Les six actes de la pièce sont les suivants : le lever, la première collation, la lecture de la Gazette, le déjeuner convivial, la promenade et le coucher. Si chacun d’entre eux lève le voile sur un moment parfaitement ordinaire du quotidien, il s’avère que, dans le cas de Kant, celui-ci n’en est cependant pas moins teinté d’anomalie, et c’est ce qui rend sa banalité intéressante. Le lever débute avec l’interruption, dans la chambre même de Kant, de son valet (d’abord, Lampe, et plus tard, Kaufmann), lequel récite scrupuleusement le texte de circonstance : « Monsieur le professeur, voici l’heure », avant de quitter les lieux, aussi promptement qu’il y était entré. Et, ledit professeur, après s’être retiré de ce qu’il n’est pas abusif d’appeler son accoutrement nocturne, de s’acquitter des divers gestes définissant l’acte de s’habiller : l’enfilage des bas, la pose de la montre-gousset, les vêtements de jour et la perruque. Tout cela se déploie dans un silence quasi religieux, sous le regard de Rousseau, dont le portrait siège sur la commode. La résidence du maître est lugubrement vide et déserte, tant d’âmes que de chaleur et d’animation.
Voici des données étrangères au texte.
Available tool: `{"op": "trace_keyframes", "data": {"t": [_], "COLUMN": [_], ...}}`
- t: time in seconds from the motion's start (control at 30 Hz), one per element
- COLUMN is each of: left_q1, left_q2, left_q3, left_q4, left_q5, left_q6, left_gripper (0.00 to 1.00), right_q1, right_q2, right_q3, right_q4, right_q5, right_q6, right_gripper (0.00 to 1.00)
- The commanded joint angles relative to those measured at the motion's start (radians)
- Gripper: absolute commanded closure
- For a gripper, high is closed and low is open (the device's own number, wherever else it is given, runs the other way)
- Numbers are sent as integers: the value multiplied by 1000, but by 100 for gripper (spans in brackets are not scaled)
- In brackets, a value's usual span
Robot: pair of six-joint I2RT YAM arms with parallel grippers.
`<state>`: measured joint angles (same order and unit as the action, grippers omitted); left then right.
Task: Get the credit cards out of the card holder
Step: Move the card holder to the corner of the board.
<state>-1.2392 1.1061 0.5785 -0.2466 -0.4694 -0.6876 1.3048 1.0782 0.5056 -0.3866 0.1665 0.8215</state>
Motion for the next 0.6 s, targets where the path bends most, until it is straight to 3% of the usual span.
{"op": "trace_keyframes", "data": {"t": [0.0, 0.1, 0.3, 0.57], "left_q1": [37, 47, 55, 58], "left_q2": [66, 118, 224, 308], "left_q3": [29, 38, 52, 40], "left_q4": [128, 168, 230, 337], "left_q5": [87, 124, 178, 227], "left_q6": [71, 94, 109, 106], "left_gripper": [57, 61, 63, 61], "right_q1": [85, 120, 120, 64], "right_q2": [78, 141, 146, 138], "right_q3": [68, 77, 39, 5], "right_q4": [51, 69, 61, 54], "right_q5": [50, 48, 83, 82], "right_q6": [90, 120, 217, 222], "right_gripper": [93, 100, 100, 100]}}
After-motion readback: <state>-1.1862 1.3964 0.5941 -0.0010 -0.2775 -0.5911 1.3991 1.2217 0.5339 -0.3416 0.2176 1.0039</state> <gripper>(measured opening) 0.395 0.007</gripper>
À l’exception du serviteur, qui s’active en cuisine, de manière à contrarier le moins possible l’acrimonie de son employeur, nul, ni rien ne bouge, tout baigne dans la pénombre, c’est assurément là, le décor de l’autre de la vie ou celui de la non-vie.
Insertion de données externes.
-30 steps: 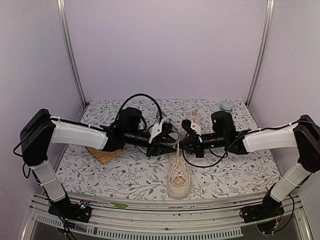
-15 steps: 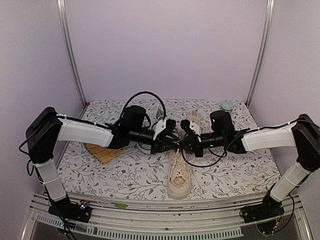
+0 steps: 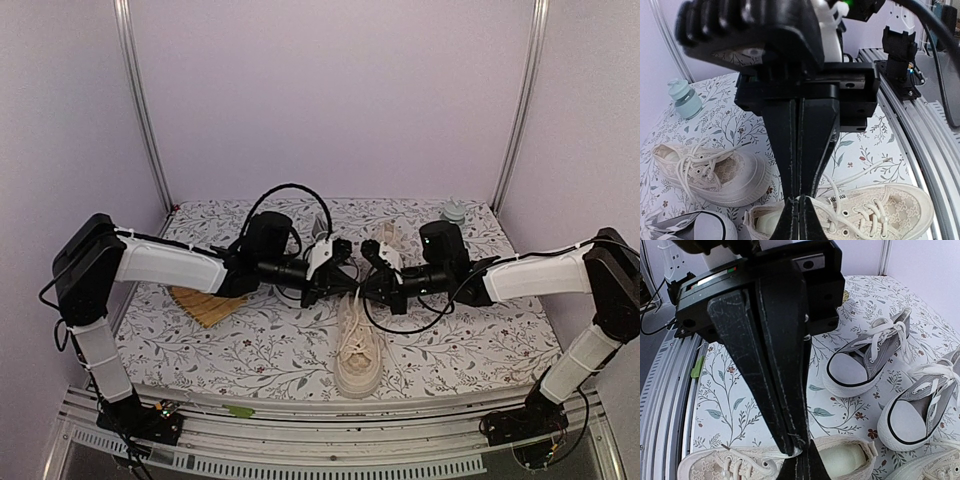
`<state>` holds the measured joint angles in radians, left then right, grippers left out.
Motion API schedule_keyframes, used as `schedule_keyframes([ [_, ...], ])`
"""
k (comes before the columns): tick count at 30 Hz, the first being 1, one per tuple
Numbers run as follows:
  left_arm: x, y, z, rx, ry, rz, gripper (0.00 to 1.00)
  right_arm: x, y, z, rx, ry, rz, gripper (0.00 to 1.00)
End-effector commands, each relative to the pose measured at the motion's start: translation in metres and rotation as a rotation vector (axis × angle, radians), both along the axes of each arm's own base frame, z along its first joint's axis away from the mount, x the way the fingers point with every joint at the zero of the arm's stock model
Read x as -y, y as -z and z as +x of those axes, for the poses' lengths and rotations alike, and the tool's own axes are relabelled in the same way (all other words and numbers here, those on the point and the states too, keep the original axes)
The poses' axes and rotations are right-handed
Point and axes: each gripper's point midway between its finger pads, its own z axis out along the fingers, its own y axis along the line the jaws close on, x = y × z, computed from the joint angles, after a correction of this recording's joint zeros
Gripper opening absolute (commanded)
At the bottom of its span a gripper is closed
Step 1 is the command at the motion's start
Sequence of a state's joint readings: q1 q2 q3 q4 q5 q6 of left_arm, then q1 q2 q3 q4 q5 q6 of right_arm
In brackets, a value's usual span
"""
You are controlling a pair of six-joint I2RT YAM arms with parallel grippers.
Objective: Tie the shoes
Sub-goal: Fold the half-tied shoelace on the shoe, then pick up the half-tied shoelace from the center of the board.
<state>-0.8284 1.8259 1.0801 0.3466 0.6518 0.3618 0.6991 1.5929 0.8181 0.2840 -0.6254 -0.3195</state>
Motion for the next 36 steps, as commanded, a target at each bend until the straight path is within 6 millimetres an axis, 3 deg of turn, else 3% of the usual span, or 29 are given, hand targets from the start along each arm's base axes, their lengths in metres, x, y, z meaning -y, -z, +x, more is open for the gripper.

Une fois prêt à paraître devant autrui (en l’occurrence, à cette heure précoce du matin, le seul Lampe), Kant sort de sa chambre, pour venir s’attabler dans une espèce d’antichambre, afin d’y prendre sa collation, l’expression « petit-déjeuner » n’étant pas adéquate, puisque l’homme se contente de boire et de fumer. Comme il ne se trouve, ni dans l’office ni dans la salle à manger, il s’assied à une table de petite dimension, sur laquelle trônent déjà sa tasse et sa sous-tasse, mais l’impatience l’assaille, car il considère que sa seule présence devrait donner le signal du versement du café. Or, Lampe ne l’a toujours pas apporté. Le philosophe ronge alors son frein, dissertant a cappella sur l’irrecevabilité de la médiateté, et c’est sans l’aide de personne et très probablement sans en avoir conscience, qu’il entache la journée tout entière de son acariâtreté. C’est alors que Lampe surgit, la cafetière à la main, pour annoncer solennellement : « Monsieur, le professeur. Voici, le café ». Ce faisant, il a dû prendre soin de se placer du « bon » côté de la table, soit selon le diktat de Kant, emplacement que l’on reconnaîtrait entre mille, puisqu’à cet endroit précis, le tapis s’est creusé sous l’effet du poids du valet (lequel travaille, dans cette maison, depuis trente ans). Kant se sert successivement trois tasses, qu’il déglutit machinalement, c’est-à-dire sans en éprouver d’autre plaisir que celui d’avoir accompli sa tâche. Pendant ce temps, Lampe s’est emparé de la pipe, pour la disposer devant son maître (qui n’exècre rien tant que le « blanc » ou le « trou »), avant d’aller ouvrir la porte au livreur du journal.